Sorcha/dev/zarr3 compaction #1450

enssow · 2025-12-11T14:21:53Z

Description

Draft PR to showcase how to enable sharding (experimentation underway to optimise performance)

Issue Number

DRAFT
Closes #1384

Checklist before asking for review

I have performed a self-review of my code
My changes comply with basic sanity checks:
- I have fixed formatting issues with ./scripts/actions.sh lint
- I have run unit tests with ./scripts/actions.sh unit-test
- I have documented my code and I have updated the docstrings.
- I have added unit tests, if relevant
I have tried my changes with data and code:
- I have run the integration tests with ./scripts/actions.sh integration-test
- (bigger changes) I have run a full training and I have written in the comment the run_id(s): launch-slurm.py --time 60
- (bigger changes and experiments) I have shared a hegdedoc in the github issue with all the configurations and runs for this experiments
I have informed and aligned with people impacted by my change:
- for config changes: the MatterMost channels and/or a design doc
- for changes of dependencies: the MatterMost software development channel

Revert "Implement per-channel logging (#283)" (#434)

…mpaction

…ng common.io)

…mpaction

enssow · 2025-12-19T18:23:34Z

Specify type of store to create during an inference with uv run --offline inference --from_run_id zs581tqh --samples 1 --streams_output ERA5 --zarr-store local or uv run --offline inference --from_run_id zs581tqh --samples 1 --streams_output ERA5 --zarr-store zip
Code to run evaluation remains the same with no extra sections of config required (the type of store is detected using the extension) e.g. uv run evaluate --config ../test_evaluate_zip.yml (I tested the latest code with runs: v6l27pog (zip) and bvu0y897 (local)
Backwards Compatible: /p/project1/weatherai/owens1/WeatherGenerator/.venv/lib/python3.12/site-packages/zarr/core/group.py:568: ZarrUserWarning: Both zarr.json (Zarr format 3) and .zgroup (Zarr format 2) metadata objects exist at file:///p/scratch/weatherai/shared_work/results/v8pqzh4y/validation_chkpt00000_rank0000.zarr. Zarr format 3 will be used. warnings.warn(msg, category=ZarrUserWarning, stacklevel=1) get this warning but it does plot (tested with run v8pqzh4y)
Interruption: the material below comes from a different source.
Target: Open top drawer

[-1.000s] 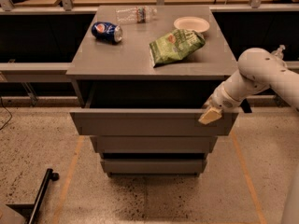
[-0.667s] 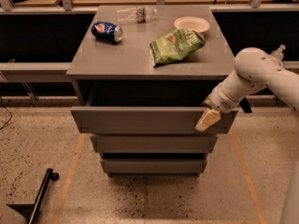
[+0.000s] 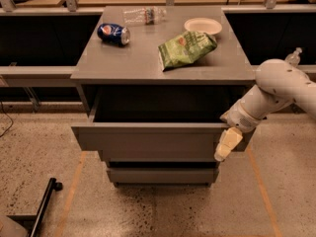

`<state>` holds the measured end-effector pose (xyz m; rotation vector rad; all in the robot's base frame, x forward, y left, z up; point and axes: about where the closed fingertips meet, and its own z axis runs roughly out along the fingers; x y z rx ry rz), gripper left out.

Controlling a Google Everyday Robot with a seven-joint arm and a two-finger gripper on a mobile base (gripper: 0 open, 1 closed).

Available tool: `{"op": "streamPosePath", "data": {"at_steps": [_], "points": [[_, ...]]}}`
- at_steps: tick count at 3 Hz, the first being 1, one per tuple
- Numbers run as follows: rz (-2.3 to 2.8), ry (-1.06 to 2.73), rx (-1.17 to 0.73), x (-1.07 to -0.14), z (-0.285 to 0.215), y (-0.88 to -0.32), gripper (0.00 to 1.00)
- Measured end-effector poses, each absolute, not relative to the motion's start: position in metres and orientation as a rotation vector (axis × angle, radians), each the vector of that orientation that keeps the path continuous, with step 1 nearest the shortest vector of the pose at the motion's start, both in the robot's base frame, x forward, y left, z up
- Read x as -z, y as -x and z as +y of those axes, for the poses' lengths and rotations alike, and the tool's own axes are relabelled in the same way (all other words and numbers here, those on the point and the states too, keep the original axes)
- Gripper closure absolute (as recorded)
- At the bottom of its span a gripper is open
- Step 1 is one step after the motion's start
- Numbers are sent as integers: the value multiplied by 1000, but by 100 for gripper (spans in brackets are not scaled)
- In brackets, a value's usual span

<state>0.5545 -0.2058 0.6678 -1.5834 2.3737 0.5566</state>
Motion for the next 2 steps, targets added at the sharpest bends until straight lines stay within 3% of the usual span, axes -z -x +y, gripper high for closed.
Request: {"op": "streamPosePath", "data": {"at_steps": [2], "points": [[2449, 1552, -641, -667, -210, -523, 0]]}}
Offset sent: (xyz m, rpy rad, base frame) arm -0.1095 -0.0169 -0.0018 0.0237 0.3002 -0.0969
enssow · 2025-12-19T18:23:52Z

Integration test fails, need to investigate this further!

clessig · 2025-12-20T12:55:11Z

Latest version can read and write with the zipstore format but needs tidying up (produces lots of print statements to narrow down the issues when trying to run the evaluation from a .yml file)

What is the performance impact for running evaluation with using zipstore?

tjhunter

Some small style comments. Otherwise, it looks ready to try out on a larger scale.

When testing into the logic, I moved the creation of the zarr store straight into inference. Otherwise, I am personally confused when we write during inference and when we just calculate validation losses.

@grassesi : do you know why we don't write data when calling validation during training?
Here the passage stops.